* Work item: Could you set down exactly the lines of the data below, starting at the one that holds "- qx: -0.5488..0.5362" and ending at the one that holds "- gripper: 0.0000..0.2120", both included, and only those?

* Available data:
━━━━━━━━━━━━━━━━
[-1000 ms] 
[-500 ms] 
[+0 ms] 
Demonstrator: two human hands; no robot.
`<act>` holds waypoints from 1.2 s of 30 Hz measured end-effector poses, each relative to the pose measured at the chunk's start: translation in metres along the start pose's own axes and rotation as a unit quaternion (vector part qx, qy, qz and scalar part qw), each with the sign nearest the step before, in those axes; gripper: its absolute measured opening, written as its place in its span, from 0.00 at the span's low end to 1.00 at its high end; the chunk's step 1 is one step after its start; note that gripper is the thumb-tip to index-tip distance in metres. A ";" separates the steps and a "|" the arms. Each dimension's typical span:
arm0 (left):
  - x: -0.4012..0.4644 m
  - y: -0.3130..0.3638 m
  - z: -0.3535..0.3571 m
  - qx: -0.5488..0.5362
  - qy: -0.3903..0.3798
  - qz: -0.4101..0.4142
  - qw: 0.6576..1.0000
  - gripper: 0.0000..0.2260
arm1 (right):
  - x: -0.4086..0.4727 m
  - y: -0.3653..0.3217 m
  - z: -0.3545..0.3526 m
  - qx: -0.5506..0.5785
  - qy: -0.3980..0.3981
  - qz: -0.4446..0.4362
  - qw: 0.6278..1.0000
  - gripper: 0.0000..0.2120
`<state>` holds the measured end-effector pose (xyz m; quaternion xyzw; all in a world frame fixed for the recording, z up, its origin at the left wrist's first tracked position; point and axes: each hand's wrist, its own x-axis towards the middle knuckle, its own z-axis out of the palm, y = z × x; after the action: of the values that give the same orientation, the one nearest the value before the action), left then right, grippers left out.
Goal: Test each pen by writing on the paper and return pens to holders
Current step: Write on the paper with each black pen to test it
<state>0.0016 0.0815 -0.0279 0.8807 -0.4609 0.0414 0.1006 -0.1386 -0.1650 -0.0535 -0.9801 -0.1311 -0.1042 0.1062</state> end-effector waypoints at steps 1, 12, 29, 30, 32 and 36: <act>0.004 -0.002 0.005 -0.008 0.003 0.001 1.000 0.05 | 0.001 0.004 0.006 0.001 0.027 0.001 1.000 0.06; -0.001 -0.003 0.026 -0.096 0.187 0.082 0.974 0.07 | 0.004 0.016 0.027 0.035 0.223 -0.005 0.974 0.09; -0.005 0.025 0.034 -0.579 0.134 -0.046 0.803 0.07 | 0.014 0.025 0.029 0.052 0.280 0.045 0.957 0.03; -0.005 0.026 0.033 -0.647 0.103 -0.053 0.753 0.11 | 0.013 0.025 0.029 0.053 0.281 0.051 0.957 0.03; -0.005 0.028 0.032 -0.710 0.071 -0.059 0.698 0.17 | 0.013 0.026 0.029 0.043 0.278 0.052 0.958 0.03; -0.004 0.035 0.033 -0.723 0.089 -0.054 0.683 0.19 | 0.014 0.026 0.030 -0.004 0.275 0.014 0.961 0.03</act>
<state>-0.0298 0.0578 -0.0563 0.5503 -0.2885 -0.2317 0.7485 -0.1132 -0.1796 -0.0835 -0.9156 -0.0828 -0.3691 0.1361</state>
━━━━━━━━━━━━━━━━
* Reply:
  - qx: -0.5488..0.5362
  - qy: -0.3903..0.3798
  - qz: -0.4101..0.4142
  - qw: 0.6576..1.0000
  - gripper: 0.0000..0.2260
arm1 (right):
  - x: -0.4086..0.4727 m
  - y: -0.3653..0.3217 m
  - z: -0.3545..0.3526 m
  - qx: -0.5506..0.5785
  - qy: -0.3980..0.3981
  - qz: -0.4446..0.4362
  - qw: 0.6278..1.0000
  - gripper: 0.0000..0.2120

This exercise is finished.